In this section:

Use the procedures presented in this page to enable access to an Element Management System (EMS) from the DSC and to configure community directives.

An EMS in this section is considered to be either: 

  • Insight Element Management System (Insight EMS)
  • GENView Manager (GVM)
  • Ribbon Application Management Platform (RAMP) 

Enable EMS Access

Note

For the EMS version supported on this platform, refer to DSC-SP2000 Interoperability Matrix.

Enabling the EMS access on the DSC modifies the snmpd configuration (snmpd.conf) and adds a new community string, ins_ems, which allows external and internal access to the system to modify the following Object Identifiers (OIDs):

Object Identifiers (OIDs)Description
.1.3.6.1.4.1.1556.17.15.306.1.1.9this is single interval stats files
.1.3.6.1.4.1.1556.17.15.306.1.1.11this is active traps
.1.3.6.1.4.1.1556.17.15.306.308.316.1this is the trap host table


The OIDs are only available for modification after the EMS is enabled.

The ins_ems community string is the only external access allowed to the system through SNMP commands. This string is read-only, and, therefore, the OID values cannot be modified.

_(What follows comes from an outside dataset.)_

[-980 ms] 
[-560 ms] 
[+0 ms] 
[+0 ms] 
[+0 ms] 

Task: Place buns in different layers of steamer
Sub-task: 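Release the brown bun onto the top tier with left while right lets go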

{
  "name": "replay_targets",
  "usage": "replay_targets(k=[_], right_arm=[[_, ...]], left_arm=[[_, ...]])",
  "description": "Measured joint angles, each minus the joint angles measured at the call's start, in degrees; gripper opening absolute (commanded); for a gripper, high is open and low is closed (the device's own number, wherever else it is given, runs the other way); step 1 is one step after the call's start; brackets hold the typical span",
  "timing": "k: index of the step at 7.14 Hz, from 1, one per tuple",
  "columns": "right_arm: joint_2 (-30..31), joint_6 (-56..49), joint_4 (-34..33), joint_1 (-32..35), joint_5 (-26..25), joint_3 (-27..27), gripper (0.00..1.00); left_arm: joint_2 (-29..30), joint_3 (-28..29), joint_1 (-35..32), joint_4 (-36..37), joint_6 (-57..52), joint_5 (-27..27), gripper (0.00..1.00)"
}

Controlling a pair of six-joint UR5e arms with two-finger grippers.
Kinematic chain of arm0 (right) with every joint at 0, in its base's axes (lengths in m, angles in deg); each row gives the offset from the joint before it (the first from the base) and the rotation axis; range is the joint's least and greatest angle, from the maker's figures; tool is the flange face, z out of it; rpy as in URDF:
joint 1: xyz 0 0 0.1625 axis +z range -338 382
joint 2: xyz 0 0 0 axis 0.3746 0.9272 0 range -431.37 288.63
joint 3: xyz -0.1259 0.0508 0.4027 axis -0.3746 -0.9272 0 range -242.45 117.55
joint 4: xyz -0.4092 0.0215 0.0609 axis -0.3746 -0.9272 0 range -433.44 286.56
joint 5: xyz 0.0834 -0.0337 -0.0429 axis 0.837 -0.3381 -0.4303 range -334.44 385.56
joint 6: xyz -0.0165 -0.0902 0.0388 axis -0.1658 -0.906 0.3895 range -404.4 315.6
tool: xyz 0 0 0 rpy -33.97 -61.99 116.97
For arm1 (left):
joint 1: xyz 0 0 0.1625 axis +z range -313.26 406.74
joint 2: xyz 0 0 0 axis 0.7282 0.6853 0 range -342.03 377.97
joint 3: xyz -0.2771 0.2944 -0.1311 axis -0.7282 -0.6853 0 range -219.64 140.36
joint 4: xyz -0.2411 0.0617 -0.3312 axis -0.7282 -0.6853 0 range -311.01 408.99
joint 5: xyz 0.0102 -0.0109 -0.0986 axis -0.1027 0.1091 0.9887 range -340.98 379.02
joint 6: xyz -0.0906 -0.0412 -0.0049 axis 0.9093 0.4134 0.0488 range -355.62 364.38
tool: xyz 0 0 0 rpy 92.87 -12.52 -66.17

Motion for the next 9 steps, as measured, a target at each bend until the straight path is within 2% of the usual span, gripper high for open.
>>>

You can enable EMS access using the following methods:

  • executing the the initial configuration procedure. Refer to the DSC Installation Guides.
  • using the Web UI

Start

  1. Logon to the Web UI.
  2. Under Systems, click IP Networking.
  3. Click SNMP.
  4. Click Enable | Disable EMS Access as required.

False Positives Security Vulnerabilities

Third party scans such as the Nessus plugins may report some false positives vulnerabilities such as: 

  • SNMP Agent Default Community Name (public)
  • SNMP 'GETBULK' Reflection DDoS

The default community names on the SNMP server can be guessed. An attacker may use this information to gain access to the system or cause a denial of service attack by issuing ‘GETBULK’ requests which returns large amount of data. 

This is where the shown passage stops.